Paulo Pinheiro acrescentou que, desde outubro, a falta de
insumos já provocou o fechamento de leitos e serviços em diversas unidades. No
caso do Hospital Albert Schweitezer, em Realengo, foram cortadas 15 vagas no
CTI. No Hospital Pedro II, em Santa Cruz, 20 leitos de clínica médica e
cirúrgicos também deixaram de estar disponíveis. Na Ilha do Governador, foram
fechados oito leitos do Hospital Evandro Freire. No Méier, o Hospital Salgado
Filho perdeu oito vagas. Em Acari, o Hospital Ronaldo Gazolla deixou de
oferecer 60 leitos e suspendeu cirurgias.
— A crise é provocada pela falta de recursos. E não será
resolvida apenas com a colocação dos salários em dia se os profissionais não
tiverem insumos para trabalhar. A falta de materiais e de medicamentos não se
limita às OSs. E a situação para 2018 não parece muito animadora. Ao todo, o
orçamento previsto para 33 hospitais será menor do que o proposto para este
ano. Além disso, o atraso nos repasses aos fornecedores fará com que parte das
despesas previstas, na verdade, seja para arcar com compromissos de 2017 —
disse o vereador.
Os maiores cortes previstos no orçamento de 2018 em
unidades de emergência são para o próprio Pedro II (R$ 24 milhões a menos) e
Miguel Couto (perda de R$ 20 milhões). Entre os hospitais gerais, a tesoura
atingirá de maneira mais dura o Hospital Ronaldo Gazolla, em Acari (corte de R$
24 milhões).
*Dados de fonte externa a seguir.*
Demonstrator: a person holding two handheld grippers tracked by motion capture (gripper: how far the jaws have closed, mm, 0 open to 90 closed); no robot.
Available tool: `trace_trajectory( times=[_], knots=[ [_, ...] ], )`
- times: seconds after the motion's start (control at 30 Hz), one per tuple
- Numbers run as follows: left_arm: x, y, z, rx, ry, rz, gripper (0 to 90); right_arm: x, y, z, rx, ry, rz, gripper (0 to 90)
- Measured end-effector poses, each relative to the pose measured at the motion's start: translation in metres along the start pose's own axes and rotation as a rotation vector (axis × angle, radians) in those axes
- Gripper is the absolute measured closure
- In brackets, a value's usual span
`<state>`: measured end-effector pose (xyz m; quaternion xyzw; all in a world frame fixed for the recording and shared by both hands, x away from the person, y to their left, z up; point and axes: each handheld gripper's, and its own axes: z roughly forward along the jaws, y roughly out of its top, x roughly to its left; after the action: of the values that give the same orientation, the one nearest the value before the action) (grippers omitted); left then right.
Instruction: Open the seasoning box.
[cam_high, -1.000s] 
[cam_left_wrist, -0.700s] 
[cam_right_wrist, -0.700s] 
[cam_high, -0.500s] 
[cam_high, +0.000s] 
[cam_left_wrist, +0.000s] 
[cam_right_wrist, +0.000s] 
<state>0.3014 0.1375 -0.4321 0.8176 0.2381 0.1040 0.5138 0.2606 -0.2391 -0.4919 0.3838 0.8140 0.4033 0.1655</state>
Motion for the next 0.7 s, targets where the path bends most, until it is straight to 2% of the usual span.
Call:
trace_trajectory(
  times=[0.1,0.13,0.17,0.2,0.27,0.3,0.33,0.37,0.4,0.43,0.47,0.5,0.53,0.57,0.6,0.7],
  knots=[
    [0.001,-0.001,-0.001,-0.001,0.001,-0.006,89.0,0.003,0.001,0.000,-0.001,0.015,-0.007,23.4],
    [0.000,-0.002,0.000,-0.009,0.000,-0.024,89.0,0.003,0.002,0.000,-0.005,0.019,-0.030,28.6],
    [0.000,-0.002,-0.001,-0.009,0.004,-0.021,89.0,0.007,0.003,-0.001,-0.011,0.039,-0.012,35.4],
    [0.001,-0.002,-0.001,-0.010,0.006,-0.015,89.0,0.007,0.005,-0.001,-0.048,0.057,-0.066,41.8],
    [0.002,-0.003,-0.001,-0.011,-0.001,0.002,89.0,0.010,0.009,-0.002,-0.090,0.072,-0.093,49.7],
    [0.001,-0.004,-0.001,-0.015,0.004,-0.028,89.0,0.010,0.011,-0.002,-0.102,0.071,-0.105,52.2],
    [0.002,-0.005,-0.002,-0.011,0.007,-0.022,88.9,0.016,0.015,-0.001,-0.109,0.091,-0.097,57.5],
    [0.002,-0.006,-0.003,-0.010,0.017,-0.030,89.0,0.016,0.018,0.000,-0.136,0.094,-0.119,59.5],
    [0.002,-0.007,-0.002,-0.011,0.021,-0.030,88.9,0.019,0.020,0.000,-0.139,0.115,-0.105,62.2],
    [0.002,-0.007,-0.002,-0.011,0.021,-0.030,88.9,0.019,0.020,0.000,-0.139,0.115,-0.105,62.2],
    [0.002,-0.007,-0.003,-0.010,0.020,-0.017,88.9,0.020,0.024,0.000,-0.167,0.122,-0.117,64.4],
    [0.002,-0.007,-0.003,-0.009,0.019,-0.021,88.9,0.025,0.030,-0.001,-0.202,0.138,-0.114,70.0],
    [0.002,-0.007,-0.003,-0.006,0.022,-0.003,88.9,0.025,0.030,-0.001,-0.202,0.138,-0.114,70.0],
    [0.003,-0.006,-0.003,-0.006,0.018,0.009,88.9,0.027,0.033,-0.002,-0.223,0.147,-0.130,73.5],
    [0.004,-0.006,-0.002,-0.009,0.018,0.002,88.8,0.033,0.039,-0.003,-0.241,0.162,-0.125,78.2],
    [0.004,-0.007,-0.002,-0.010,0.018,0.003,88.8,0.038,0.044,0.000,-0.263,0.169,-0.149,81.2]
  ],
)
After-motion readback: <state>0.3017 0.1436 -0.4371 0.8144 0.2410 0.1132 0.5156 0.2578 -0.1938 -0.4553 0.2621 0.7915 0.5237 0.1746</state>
Essa redução de recursos ocorrerá, apesar de a prefeitura ter
anunciado em outubro que reforçaria em R$ 500 milhões o orçamento inicialmente
previsto para a Saúde em 2018. Hoje, o secretário municipal de Saúde, Marco
Antonio de Mattos, participará de uma audiência pública na Câmara dos
Vereadores, para explicar os cortes.
RECURSOS REMANEJADOS
Em nota, a Secretaria de Fazenda informou que já liberou R$
220 milhões em recursos remanejados de outras pastas para a Secretaria
municipal de Saúde. Mas não revelou se há previsão para descongelar os R$ 550
milhões. O órgão informou ainda que, na última sexta-feira, autorizou a
liberação de R$ 60 milhões para colocar em dia os salários dos funcionários das
OSs, mas não definiu a data em que os recursos serão, de fato, depositados, já
que isso depende da conclusão de processos burocráticos. “Os repasses feitos às
organizações sociais obedecem a um calendário estipulado e publicado no Diário
Oficial pela Secretaria municipal de Fazenda. Não haverá fechamento de unidade
de saúde”, informou a nota da secretaria.
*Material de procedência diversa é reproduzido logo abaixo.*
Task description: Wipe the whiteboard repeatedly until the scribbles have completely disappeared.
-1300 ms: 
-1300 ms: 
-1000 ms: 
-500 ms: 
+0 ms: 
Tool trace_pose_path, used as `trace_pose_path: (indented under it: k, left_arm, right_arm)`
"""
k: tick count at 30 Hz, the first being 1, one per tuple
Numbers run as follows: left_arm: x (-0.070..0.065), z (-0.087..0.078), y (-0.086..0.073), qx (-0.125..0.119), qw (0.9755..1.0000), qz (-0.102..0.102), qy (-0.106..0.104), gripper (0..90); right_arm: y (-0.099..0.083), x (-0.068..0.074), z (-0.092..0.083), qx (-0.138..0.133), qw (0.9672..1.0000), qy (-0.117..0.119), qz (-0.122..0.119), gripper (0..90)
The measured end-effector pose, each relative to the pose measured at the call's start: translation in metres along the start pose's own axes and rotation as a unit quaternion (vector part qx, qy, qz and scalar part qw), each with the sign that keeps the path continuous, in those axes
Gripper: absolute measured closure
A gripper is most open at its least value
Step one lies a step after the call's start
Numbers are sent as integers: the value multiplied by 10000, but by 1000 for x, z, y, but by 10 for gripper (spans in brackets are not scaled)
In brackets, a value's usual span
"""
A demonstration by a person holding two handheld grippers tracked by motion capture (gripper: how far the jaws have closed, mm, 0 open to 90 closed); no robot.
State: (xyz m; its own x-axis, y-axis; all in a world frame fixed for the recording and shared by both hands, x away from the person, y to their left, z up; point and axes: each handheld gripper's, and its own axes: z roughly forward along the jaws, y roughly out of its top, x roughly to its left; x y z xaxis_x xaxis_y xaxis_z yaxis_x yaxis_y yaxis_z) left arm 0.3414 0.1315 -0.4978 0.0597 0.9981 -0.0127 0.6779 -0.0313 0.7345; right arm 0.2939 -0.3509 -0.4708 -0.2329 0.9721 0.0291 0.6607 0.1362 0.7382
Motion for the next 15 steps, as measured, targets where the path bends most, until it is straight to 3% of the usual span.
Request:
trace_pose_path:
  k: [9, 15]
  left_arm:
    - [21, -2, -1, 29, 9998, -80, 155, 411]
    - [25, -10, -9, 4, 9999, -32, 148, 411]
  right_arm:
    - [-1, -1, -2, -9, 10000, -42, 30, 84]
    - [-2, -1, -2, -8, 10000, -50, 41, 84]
O órgão confirmou, no entanto, que há problemas no estoque
de medicamentos e insumos básicos. Segundo a secretaria, as compras estão sendo
feitas com o uso de um crédito de R$ 25,7 milhões liberado no dia 23 de
outubro. Em relação aos serviços laboratoriais na Zona Norte, o órgão afirmou
que fez uma concorrência para escolher um novo fornecedor já que o contrato
anterior venceu. No entanto, o processo de escolha não terminou devido a
problemas com a documentação da empresa vencedora. Por isso, a prefeitura
contratará os serviços de um laboratório por emergência (sem licitação). O
processo deve ser concluído ainda esta semana.